* **Assigned task**: Look through the records below, and whenever a line contains "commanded", copy it.

* **Task data**:
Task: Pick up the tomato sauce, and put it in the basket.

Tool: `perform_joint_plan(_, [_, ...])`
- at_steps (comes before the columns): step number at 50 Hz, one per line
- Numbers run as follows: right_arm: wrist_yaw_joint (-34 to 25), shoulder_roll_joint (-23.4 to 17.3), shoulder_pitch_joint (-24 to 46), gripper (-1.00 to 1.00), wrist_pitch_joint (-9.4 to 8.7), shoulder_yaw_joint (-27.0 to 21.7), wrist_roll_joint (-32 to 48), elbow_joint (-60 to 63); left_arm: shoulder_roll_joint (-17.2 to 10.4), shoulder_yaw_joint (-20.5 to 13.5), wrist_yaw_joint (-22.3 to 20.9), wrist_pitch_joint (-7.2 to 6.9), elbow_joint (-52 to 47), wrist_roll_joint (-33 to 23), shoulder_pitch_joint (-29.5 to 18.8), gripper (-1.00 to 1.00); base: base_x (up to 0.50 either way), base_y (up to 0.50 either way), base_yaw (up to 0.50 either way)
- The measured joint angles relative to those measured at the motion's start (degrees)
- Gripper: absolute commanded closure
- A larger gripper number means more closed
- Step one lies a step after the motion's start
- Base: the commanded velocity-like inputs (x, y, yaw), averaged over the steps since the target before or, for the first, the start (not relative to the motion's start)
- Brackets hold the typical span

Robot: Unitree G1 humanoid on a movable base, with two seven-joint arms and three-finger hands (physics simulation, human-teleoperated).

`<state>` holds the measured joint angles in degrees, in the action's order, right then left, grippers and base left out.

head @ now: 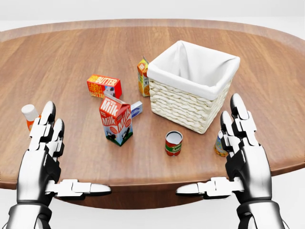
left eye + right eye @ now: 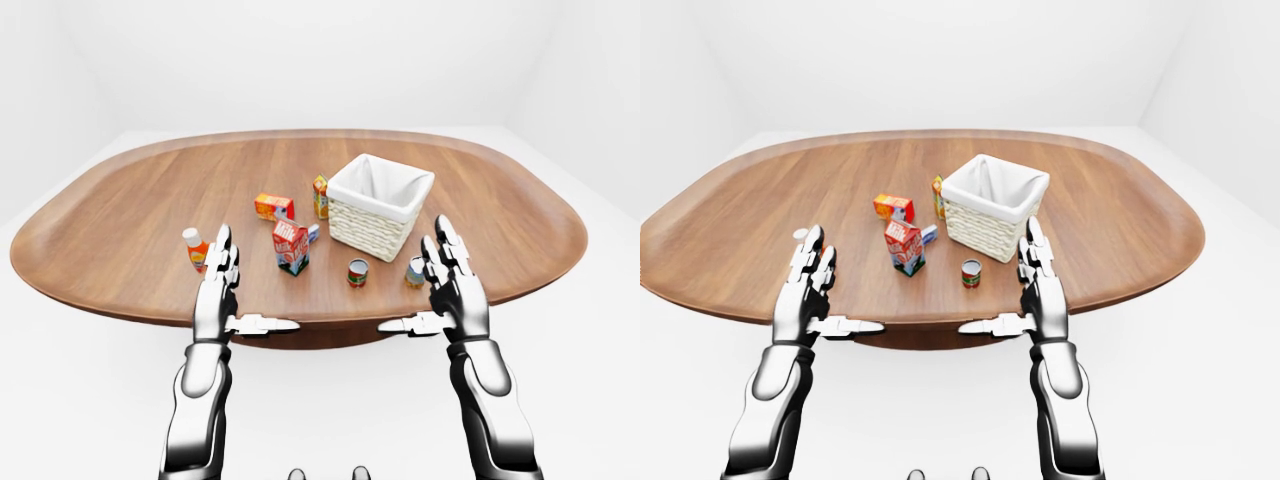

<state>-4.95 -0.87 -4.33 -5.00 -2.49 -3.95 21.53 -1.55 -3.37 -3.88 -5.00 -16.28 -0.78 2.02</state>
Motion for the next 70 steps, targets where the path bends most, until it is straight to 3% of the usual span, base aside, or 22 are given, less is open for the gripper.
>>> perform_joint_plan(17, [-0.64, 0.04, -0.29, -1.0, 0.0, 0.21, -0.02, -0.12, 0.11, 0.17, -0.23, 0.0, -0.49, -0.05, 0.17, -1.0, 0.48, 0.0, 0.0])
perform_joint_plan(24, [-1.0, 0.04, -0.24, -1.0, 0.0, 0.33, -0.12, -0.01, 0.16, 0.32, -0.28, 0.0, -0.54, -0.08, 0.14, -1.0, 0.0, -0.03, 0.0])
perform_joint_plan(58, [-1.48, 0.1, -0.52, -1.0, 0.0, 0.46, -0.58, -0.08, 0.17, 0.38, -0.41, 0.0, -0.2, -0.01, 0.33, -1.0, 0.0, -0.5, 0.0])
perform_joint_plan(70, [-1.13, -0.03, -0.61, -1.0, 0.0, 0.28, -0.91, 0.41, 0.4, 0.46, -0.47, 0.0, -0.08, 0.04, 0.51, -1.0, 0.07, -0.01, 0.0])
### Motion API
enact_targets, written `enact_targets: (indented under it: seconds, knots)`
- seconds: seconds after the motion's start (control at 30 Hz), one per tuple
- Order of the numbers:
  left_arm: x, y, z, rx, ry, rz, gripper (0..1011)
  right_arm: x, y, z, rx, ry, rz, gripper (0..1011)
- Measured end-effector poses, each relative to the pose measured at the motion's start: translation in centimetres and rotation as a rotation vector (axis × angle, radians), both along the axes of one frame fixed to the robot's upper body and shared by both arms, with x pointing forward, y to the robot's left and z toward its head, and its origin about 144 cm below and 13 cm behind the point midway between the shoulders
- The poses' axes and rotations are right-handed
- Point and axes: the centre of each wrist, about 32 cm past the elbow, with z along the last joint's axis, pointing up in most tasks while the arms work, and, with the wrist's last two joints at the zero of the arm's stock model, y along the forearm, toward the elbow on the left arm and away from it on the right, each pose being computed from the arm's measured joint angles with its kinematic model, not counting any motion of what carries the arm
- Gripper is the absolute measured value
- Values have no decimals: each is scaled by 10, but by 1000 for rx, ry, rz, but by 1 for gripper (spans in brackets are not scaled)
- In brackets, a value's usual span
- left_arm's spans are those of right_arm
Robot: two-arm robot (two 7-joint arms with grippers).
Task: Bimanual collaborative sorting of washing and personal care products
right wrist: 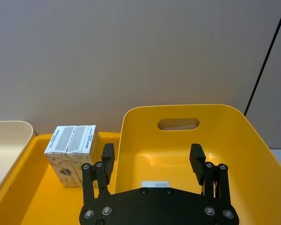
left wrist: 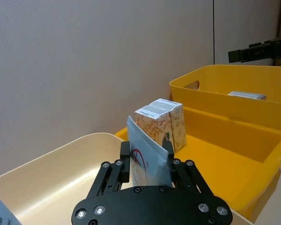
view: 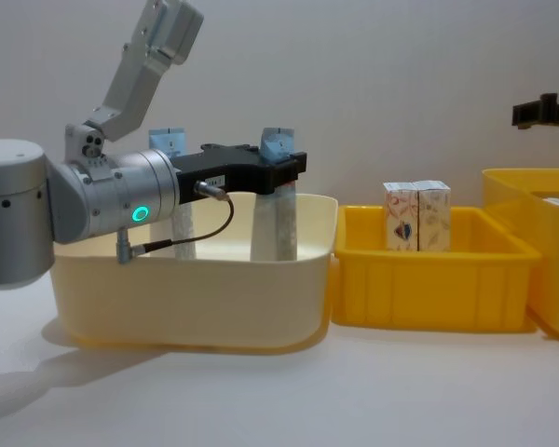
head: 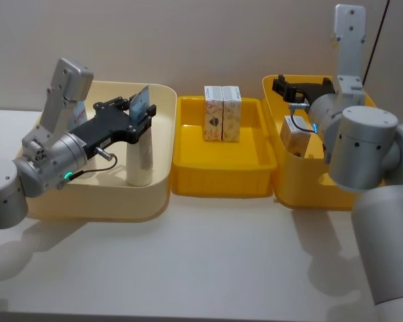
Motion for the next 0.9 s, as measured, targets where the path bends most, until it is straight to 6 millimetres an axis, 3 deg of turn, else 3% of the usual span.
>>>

* **Finished exercise**:
- Gripper: absolute commanded closure
- Base: the commanded velocity-like inputs (x, y, yaw), averaged over the steps since the target before or, for the first, the start (not relative to the motion's start)

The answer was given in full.